Add sample from a known distribution or "nuisance" samples

renecotyfanboy · March 4, 2024, 4:45pm

Hi everyone,
I would like to sample from a known distribution in my model, and be sure that distribution is not accounted for when running the MCMC. At this time, when calling numpyro.sample('Noise', dist.Normal(0, 1)) and adding it to the observed value, the Noise parameter will be constrained like the others. I would like to know if there is a clean way to make sure this parameter stay unchanged with the MCMC

HughMcDougallAstro · March 4, 2024, 11:34pm

I’m unclear what you mean. You have some sort of additional noise as a part of your observations, and you want to remove those outliers? Could you express this graphically or in equation form?
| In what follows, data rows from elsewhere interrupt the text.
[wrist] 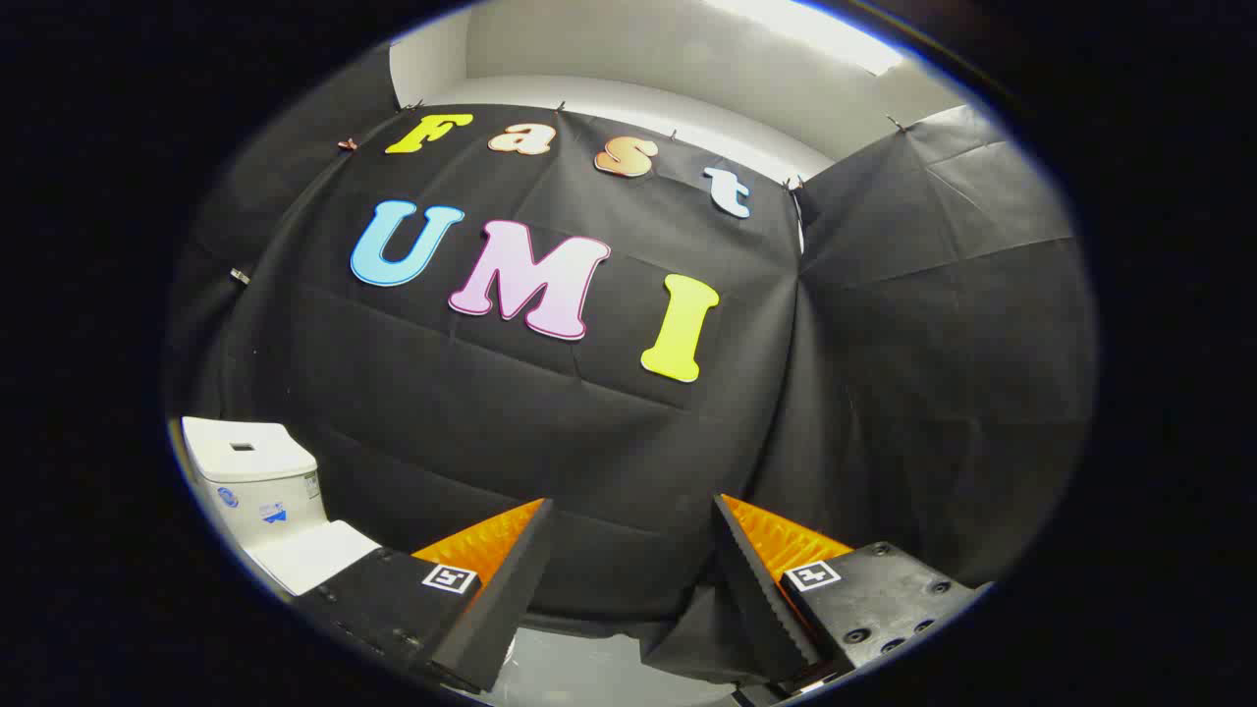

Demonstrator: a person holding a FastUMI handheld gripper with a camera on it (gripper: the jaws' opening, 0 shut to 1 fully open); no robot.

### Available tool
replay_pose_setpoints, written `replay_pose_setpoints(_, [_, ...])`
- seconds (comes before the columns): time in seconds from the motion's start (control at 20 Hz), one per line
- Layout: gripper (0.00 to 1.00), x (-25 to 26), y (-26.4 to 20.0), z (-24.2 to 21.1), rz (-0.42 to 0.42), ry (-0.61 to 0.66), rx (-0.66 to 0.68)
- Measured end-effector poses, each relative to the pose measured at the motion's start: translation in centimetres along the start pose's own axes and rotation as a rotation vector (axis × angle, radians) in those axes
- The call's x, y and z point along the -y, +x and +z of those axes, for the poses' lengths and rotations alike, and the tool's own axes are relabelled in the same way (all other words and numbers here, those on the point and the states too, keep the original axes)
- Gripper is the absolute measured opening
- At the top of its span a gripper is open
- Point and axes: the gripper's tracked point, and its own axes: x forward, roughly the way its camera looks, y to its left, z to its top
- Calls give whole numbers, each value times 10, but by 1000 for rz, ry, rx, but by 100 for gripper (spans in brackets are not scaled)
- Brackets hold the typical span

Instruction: Open the toilet lid.

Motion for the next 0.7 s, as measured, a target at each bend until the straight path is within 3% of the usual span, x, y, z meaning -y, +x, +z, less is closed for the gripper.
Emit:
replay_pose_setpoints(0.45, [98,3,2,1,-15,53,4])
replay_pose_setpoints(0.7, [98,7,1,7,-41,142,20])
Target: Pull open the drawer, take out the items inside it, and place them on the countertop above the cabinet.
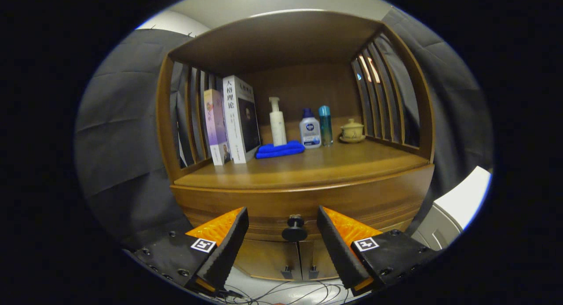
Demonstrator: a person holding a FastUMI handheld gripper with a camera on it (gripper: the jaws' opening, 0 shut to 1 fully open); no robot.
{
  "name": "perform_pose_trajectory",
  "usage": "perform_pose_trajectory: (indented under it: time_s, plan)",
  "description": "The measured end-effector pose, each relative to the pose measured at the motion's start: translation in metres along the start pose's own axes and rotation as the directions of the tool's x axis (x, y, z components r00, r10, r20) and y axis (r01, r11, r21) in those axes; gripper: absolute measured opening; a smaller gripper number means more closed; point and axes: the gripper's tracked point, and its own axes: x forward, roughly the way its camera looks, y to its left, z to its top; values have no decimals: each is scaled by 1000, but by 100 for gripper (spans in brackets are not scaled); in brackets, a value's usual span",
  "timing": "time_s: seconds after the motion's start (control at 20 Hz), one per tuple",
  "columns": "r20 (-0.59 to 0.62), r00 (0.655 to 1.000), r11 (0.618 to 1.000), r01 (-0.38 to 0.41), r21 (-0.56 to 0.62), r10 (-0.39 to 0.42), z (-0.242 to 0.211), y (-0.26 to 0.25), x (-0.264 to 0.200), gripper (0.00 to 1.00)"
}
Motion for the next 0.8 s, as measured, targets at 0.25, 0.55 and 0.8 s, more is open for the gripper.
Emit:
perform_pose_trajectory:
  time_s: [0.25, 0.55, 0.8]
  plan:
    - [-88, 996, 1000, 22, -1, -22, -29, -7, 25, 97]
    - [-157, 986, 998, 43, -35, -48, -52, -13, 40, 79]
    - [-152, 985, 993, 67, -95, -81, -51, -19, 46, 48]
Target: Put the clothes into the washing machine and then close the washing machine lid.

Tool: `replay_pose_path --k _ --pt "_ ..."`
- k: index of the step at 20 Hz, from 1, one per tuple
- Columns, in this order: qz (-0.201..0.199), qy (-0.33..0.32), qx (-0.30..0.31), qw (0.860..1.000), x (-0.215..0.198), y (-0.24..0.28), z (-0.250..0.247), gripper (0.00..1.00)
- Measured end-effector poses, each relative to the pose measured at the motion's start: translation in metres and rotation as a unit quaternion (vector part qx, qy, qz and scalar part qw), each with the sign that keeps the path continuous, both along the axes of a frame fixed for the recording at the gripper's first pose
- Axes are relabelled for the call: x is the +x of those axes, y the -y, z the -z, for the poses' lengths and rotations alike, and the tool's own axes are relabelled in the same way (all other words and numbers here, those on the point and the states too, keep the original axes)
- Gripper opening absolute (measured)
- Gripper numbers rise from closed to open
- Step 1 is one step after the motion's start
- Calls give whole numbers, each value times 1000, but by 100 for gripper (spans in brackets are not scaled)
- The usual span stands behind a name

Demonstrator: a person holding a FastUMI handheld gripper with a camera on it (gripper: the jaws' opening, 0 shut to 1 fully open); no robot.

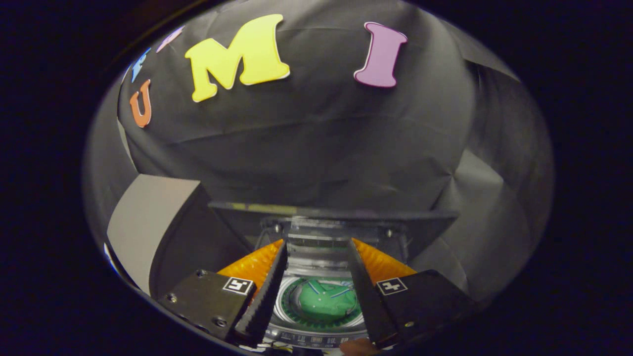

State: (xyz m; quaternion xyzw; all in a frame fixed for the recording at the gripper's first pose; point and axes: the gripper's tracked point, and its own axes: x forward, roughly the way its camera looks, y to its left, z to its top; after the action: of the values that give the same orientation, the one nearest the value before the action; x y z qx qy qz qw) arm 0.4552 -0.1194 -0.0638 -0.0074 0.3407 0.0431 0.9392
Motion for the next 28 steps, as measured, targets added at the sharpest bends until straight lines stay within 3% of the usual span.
replay_pose_path --k 6,12,19,28 --pt "-7 25 -11 1000 67 -7 -32 77" --pt "-4 -13 -7 1000 103 -8 -6 77" --pt "7 -4 -23 1000 102 -2 17 77" --pt "16 21 9 1000 86 -5 22 78"
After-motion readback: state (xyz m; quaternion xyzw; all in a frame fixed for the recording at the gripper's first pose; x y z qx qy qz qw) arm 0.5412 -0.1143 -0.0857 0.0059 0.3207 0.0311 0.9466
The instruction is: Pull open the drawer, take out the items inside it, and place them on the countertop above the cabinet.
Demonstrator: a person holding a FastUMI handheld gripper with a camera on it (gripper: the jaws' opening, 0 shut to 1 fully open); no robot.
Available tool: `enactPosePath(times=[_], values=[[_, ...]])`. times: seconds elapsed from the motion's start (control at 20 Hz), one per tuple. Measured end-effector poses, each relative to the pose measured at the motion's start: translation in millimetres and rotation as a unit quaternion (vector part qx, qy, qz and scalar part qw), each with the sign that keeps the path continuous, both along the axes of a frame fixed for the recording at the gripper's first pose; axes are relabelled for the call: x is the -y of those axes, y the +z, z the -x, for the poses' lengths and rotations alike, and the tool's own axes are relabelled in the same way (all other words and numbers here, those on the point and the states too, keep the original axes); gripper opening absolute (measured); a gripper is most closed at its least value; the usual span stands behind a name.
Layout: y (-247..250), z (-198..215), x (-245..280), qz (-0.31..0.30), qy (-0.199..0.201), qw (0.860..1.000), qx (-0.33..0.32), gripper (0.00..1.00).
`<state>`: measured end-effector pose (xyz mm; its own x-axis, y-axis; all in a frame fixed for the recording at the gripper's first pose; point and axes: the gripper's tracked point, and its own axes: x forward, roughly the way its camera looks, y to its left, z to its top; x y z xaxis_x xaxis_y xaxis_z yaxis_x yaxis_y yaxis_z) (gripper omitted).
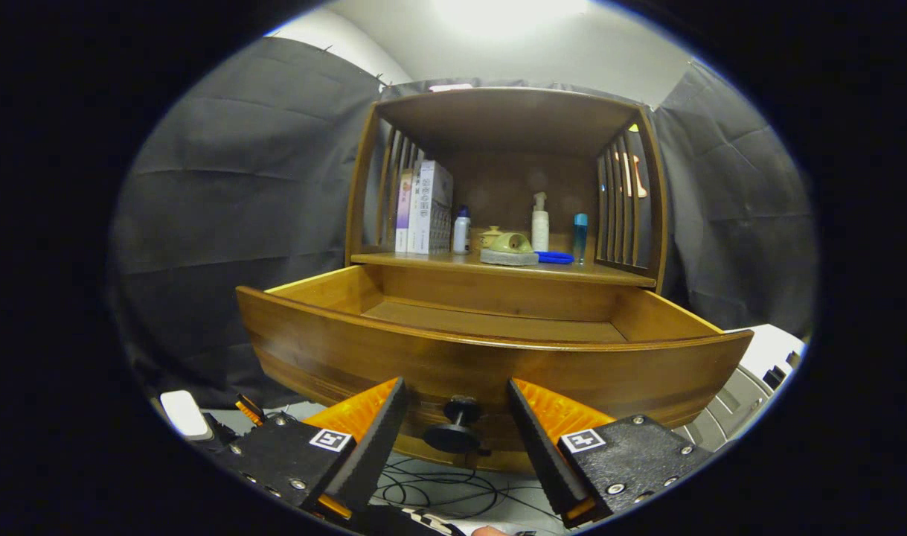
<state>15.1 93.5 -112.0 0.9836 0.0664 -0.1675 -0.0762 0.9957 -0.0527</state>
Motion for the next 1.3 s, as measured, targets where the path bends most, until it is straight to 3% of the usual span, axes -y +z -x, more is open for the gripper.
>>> enactPosePath(times=[1.3], values=[[9,-81,9,0.021,-0.05,0.999,0.008,0.87]])
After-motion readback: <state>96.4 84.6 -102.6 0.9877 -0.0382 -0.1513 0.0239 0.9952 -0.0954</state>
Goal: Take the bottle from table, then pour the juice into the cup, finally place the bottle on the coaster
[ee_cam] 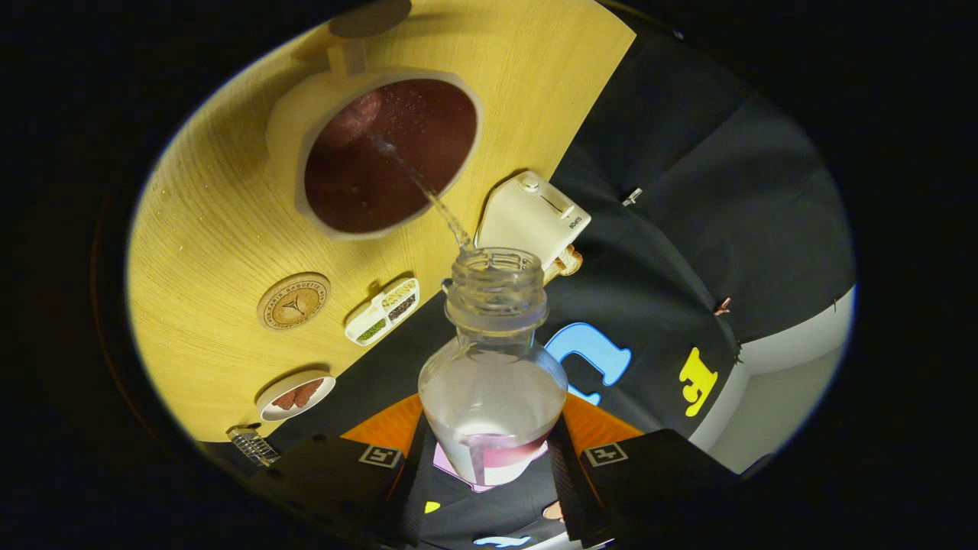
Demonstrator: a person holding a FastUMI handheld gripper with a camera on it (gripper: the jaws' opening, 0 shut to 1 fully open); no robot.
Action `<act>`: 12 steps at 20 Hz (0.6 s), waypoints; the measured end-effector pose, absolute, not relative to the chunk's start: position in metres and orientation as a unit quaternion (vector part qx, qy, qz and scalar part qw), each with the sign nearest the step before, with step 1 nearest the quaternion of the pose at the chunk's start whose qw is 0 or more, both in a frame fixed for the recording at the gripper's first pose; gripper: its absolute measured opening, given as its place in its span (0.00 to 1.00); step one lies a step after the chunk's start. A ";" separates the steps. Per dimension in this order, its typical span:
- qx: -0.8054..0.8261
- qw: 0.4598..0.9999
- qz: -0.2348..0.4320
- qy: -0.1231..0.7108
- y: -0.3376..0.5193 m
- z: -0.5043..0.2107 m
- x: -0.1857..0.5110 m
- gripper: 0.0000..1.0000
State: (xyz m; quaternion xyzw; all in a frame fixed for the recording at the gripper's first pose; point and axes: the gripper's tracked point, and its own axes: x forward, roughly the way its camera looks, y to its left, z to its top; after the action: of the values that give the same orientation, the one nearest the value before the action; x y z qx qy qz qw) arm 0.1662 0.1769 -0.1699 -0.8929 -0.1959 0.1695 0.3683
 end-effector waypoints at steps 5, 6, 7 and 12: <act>-0.893 0.363 0.167 -0.207 0.177 -0.161 0.165 0.71; -0.894 0.361 0.167 -0.208 0.177 -0.162 0.164 0.71; -0.894 0.359 0.168 -0.208 0.177 -0.163 0.163 0.71; -0.896 0.356 0.170 -0.205 0.173 -0.165 0.162 0.71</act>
State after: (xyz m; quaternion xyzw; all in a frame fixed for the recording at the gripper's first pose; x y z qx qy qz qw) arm 0.1621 0.1733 -0.1647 -0.8960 -0.2049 0.1698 0.3556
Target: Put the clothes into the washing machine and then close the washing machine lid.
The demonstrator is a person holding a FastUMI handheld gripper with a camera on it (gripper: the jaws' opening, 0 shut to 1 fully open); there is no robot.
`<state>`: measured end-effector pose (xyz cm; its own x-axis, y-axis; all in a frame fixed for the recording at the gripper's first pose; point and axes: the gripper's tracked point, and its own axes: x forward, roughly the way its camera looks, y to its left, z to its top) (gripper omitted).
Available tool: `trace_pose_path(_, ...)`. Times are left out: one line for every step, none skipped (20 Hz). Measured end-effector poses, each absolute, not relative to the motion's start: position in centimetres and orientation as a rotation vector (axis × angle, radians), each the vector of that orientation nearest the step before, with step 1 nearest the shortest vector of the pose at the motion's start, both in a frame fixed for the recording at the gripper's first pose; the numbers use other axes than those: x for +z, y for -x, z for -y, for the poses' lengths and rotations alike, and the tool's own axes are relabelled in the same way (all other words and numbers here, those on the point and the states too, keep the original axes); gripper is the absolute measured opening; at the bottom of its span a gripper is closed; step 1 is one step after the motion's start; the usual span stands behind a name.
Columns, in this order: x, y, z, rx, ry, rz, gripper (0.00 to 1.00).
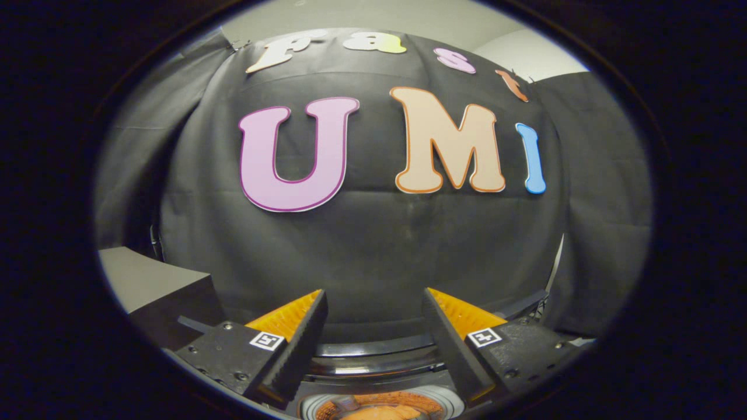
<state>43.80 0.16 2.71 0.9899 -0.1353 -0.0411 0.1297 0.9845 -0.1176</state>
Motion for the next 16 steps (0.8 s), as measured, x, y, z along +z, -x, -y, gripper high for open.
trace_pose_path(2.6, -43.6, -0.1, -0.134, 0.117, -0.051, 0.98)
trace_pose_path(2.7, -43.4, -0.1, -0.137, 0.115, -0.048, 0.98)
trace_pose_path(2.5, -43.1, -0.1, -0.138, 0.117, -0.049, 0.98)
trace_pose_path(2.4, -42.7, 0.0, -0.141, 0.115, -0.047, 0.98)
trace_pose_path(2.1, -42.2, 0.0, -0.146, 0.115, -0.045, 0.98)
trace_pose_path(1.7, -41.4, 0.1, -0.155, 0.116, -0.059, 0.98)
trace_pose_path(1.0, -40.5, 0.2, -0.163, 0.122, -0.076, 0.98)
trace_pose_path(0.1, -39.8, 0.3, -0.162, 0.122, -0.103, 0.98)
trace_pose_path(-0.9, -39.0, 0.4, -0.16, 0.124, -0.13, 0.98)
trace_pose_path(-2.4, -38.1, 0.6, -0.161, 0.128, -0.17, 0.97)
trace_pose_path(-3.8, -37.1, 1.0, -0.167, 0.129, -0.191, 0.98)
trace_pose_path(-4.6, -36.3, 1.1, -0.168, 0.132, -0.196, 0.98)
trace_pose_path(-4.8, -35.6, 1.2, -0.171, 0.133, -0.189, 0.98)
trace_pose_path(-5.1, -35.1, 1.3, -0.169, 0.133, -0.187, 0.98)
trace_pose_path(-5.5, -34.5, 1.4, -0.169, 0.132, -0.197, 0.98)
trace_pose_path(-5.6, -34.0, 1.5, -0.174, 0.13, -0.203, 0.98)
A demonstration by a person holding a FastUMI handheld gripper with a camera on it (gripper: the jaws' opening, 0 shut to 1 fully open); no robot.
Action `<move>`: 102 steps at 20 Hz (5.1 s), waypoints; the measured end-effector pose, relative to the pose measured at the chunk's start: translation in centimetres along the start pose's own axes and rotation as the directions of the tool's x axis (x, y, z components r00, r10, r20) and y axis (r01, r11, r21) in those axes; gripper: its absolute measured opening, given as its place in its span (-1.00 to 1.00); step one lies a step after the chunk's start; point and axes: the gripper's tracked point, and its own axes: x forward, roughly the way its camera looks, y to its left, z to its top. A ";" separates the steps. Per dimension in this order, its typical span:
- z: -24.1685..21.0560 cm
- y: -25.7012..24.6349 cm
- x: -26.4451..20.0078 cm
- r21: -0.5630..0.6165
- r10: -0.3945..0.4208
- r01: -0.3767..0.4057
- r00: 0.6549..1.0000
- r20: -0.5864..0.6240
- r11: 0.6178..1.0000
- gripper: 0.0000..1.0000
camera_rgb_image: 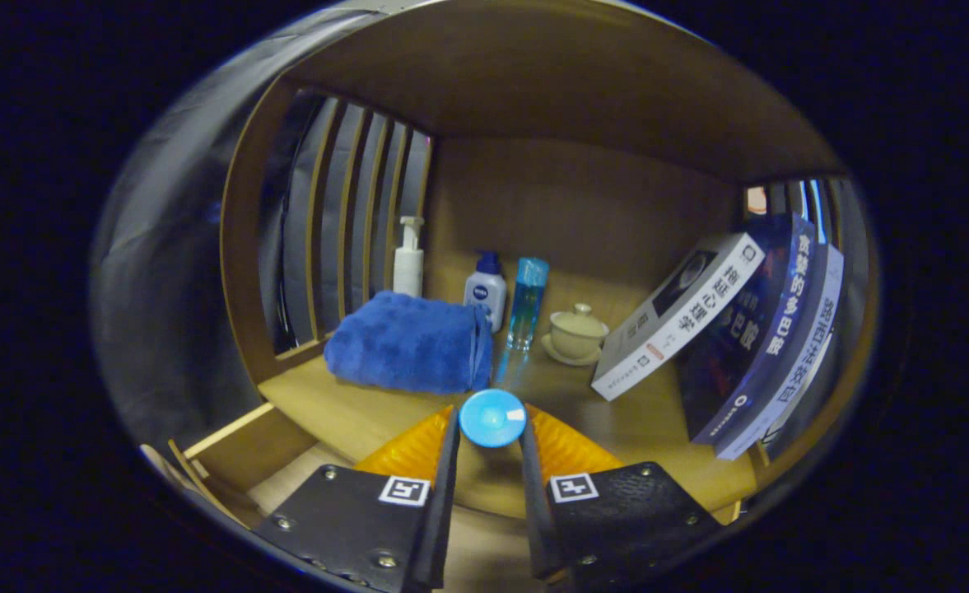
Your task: Pull open the drawer, take out the items inside it, and place them on the countertop above the cabinet.
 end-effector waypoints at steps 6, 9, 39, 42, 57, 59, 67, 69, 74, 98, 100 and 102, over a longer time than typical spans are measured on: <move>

renecotyfanboy · March 5, 2024, 8:18am

Sorry if I am not clear enough, I really lack the words to express my issue in a Bayesian framework, I’ll do my best, let’s steal you’re introduction tutorial (neat job btw):

Just take the case of Y ~ m*X + c

def model(X,Y,E):  
    m = numpyro.sample('m', numpyro.distributions.Uniform(-5,5)) # prior on m  
    c = numpyro.sample('c', numpyro.distributions.Uniform(-5,5)) # Prior on c  
  
    y_model = m*X + c  
      
    for i in range(len(X)):  
        numpyro.sample('y_%i' %i, numpyro.distributions.Normal(y_model[i], E[i]), obs=Y[i])

My specific situation would be that I know the distribution of c, let’s say c ~ N(0, 3.5). But if I declare c = numpyro.sample('c', numpyro.distributions.Normal(0, 3.5)) in the model, it will be treated as a prior distribution, and fitted as the sampling is progressing. I would like it to avoid this, so the distribution of c after sampling is such that c ~ N(0, 3.5). Is it clearer ?

HughMcDougallAstro · March 6, 2024, 3:39am

Ah okay, I think I understand. You want your samples for c to obey the prior distribution instead of the posterior distribution. There’s two ways I can think of.

Firstly, just tweak your results such that the parameter is re-drawn from the prior, e.g.:

Manually Overwrite Results

samps = sampler.get_samples()
N = len(samps['c'])
samps['c'] = np.random.randn(N) * 3.5

The other approach is to use the effect handlers, a suite of tools for editing the behavior of models from the outside. I think the handler you want is “do”, but having not tested it you might want “lift”. Handlers are called like so:

Using effect handlers

from numpyro import handlers
from numpyro import distributions as dist
altered_model = handlers.do(model, data = {"c", dist.Normal(0,3.5)})
samps = sampler.get_samples()
N = len(samps['c'])
samps['c'] = np.random.randn(N) * 3.5

Apologies if this example doesn’t work perfectly, I didn’t get a chance to test it myself. Let me know how it goes.

renecotyfanboy · March 6, 2024, 10:46am

Hi Hugh,

Thank again for your feedbacks, for instance, if I simply over-write the posterior distributions, I would not be representative of what the sampler has explored during its run. I didn’t know of effect handlers and how to use them, thank you for pointing this to me! It could have work if the site values could be fixed stochastically with a distribution (the do handler set the prior distribution for a parameter from what I understood, and the condition set a site to a given value).

If found a way around in this thread where the definition of a custom sampling for each site is achievable using HMCGibbs. And this seems to work!